Your assignment >> Report how many lines of the data below contain "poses". Give nothing besides the number.

(Collected data)
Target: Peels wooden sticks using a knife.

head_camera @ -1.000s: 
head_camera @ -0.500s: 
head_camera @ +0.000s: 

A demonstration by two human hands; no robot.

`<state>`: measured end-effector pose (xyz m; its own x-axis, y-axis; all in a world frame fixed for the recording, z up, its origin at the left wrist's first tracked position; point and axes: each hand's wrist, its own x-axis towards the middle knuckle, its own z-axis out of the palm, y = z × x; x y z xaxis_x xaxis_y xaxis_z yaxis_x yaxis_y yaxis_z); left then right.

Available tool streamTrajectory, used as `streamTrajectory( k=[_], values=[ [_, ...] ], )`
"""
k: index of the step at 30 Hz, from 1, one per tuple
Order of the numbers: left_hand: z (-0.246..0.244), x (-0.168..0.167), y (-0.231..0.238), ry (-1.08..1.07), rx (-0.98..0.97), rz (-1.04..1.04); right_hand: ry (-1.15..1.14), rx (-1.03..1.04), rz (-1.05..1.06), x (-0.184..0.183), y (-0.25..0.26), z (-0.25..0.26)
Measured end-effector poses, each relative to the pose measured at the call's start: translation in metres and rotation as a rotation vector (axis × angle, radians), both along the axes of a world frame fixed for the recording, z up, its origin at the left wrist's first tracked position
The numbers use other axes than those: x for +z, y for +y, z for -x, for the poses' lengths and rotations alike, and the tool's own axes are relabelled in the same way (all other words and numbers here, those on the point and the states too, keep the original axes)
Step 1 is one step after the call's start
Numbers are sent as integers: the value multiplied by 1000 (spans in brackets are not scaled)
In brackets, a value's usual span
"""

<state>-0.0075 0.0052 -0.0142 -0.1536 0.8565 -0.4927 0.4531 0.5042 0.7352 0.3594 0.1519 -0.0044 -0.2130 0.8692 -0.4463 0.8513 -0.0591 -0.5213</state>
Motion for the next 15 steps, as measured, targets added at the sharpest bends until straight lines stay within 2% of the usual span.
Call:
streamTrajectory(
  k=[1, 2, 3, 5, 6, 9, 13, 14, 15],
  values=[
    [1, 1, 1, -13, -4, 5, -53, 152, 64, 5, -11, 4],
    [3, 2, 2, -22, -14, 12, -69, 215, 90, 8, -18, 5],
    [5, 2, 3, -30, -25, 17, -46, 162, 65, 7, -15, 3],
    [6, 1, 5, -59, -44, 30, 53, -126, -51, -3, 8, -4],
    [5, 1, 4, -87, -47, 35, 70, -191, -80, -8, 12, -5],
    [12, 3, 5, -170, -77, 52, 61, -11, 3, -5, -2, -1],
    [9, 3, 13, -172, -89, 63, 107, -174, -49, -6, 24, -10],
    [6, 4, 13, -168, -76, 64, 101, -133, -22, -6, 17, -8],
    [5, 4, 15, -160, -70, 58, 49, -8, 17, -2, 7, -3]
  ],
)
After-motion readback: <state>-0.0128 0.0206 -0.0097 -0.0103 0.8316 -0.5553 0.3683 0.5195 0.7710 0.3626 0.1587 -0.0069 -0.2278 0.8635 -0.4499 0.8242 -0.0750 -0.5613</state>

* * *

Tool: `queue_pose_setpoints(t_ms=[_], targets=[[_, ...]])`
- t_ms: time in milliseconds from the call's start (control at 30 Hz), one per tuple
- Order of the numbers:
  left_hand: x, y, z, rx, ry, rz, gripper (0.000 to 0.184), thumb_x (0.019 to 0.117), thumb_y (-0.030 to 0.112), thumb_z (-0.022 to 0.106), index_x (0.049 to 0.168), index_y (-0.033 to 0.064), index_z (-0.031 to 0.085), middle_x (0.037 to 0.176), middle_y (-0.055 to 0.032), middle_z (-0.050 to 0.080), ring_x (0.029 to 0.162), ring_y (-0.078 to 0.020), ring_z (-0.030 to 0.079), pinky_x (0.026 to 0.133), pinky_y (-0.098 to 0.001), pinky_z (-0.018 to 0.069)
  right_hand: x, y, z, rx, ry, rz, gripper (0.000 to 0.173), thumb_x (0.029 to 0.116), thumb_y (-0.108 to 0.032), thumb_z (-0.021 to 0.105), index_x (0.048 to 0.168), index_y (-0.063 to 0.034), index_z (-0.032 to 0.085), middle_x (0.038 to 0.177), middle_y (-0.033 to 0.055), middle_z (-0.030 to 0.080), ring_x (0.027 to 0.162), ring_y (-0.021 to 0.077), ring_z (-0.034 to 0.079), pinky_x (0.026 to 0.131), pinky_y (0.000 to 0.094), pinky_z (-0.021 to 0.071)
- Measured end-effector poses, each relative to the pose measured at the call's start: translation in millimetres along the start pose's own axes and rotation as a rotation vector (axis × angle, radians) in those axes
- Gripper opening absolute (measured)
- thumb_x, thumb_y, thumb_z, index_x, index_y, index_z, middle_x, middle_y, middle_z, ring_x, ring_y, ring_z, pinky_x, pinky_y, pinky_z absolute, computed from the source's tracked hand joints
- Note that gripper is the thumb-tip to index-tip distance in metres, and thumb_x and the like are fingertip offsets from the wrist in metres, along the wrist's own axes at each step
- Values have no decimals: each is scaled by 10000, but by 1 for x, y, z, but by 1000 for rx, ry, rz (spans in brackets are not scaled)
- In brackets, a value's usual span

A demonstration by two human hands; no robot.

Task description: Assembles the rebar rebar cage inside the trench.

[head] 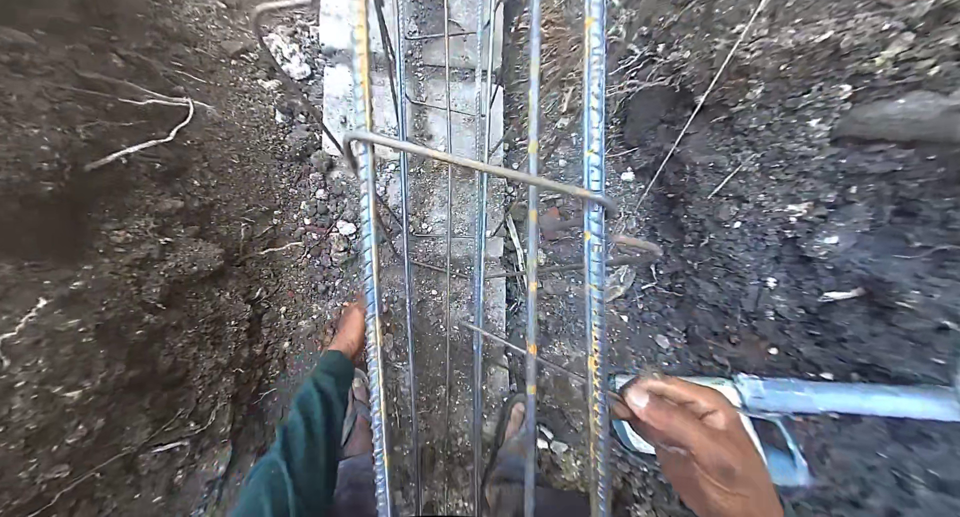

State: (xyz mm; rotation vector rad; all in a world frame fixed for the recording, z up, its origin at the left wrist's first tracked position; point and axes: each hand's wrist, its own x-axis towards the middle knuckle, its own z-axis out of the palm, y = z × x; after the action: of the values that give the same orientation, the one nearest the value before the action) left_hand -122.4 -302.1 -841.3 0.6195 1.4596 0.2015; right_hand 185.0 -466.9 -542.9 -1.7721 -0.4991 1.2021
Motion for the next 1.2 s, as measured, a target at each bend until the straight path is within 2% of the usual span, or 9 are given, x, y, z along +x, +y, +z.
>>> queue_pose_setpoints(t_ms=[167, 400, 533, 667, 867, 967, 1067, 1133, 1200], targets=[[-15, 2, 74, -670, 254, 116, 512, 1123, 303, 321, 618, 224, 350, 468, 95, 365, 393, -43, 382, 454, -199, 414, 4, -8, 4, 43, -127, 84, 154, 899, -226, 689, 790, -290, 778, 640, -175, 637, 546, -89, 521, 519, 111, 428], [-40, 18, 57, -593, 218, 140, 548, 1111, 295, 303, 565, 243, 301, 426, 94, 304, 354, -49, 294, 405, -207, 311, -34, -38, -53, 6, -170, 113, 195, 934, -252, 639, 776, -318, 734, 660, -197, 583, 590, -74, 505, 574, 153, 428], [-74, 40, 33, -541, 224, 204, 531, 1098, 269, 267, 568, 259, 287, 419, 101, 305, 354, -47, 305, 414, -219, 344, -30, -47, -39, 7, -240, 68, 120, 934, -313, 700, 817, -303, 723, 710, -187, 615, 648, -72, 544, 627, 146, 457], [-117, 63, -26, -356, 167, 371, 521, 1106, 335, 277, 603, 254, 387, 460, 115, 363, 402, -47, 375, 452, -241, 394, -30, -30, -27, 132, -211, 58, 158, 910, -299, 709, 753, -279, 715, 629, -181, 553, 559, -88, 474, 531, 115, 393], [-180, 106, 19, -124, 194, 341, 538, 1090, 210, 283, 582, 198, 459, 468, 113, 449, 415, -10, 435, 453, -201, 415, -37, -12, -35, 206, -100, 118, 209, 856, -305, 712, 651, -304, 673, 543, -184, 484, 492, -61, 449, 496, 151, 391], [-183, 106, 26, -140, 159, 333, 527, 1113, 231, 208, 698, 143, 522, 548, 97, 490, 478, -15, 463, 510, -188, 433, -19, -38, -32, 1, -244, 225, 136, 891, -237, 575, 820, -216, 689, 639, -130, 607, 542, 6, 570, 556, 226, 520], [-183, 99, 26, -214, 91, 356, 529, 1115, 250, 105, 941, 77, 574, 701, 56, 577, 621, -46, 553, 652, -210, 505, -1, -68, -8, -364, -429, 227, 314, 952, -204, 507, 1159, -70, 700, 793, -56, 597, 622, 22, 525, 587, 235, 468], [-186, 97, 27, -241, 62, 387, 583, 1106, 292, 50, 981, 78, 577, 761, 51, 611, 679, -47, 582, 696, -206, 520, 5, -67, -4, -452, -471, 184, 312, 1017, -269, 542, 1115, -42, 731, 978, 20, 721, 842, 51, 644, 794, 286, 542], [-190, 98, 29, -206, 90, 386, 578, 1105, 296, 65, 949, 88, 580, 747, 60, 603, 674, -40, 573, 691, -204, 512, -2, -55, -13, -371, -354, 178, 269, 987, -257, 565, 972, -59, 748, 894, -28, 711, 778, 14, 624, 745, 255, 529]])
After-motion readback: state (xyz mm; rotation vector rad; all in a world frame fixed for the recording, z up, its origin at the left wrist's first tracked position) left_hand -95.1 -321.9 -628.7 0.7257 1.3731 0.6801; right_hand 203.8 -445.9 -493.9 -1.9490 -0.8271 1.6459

Worked solution >> 3